Task brief
Would you count the lines of the listing that carry the word "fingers"? Give only the resulting number.

══ Information supplied ══

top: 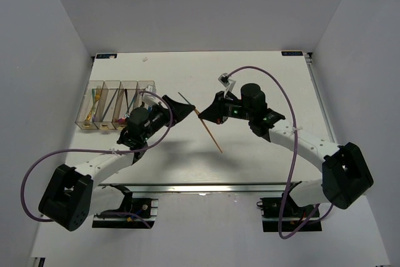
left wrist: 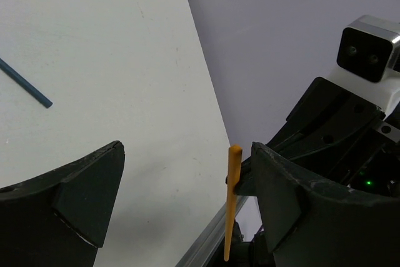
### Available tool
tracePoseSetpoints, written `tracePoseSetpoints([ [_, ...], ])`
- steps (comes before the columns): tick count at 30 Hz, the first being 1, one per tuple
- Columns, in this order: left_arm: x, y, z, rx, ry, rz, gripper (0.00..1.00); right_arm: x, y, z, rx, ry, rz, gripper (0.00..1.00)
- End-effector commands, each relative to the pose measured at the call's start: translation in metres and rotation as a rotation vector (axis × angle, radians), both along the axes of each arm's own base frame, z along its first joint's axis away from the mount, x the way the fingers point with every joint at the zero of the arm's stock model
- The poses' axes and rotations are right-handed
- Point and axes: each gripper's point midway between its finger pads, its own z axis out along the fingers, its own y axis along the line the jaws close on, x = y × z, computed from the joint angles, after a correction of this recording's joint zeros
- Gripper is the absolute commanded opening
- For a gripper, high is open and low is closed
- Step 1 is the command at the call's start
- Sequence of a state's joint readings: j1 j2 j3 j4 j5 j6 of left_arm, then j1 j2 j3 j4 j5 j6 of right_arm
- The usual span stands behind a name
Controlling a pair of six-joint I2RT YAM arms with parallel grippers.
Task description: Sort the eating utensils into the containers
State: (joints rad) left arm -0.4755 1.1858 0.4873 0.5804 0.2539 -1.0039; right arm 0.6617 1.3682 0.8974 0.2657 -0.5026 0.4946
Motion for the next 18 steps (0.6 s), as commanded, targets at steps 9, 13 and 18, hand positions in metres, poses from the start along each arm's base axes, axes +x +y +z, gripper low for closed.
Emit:
tracePoseSetpoints([
  [9,-0.004,-0.007,0.039,-0.048,-0.145,-0.033,0.89,0.001,0.019,0.02,0.054,-0.024,0.054,0.0],
  [13,-0.002,-0.011,0.033,-0.03,-0.138,-0.05,0.84,-0.003,0.027,0.024,0.059,-0.031,0.076,0.0],
  [18,-0.002,-0.013,0.03,-0.026,-0.136,-0.06,0.6,-0.004,0.033,0.026,0.06,-0.033,0.086,0.0],
])
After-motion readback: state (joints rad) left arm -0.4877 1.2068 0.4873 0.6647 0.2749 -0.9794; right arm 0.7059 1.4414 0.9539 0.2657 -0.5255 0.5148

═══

Written solution
2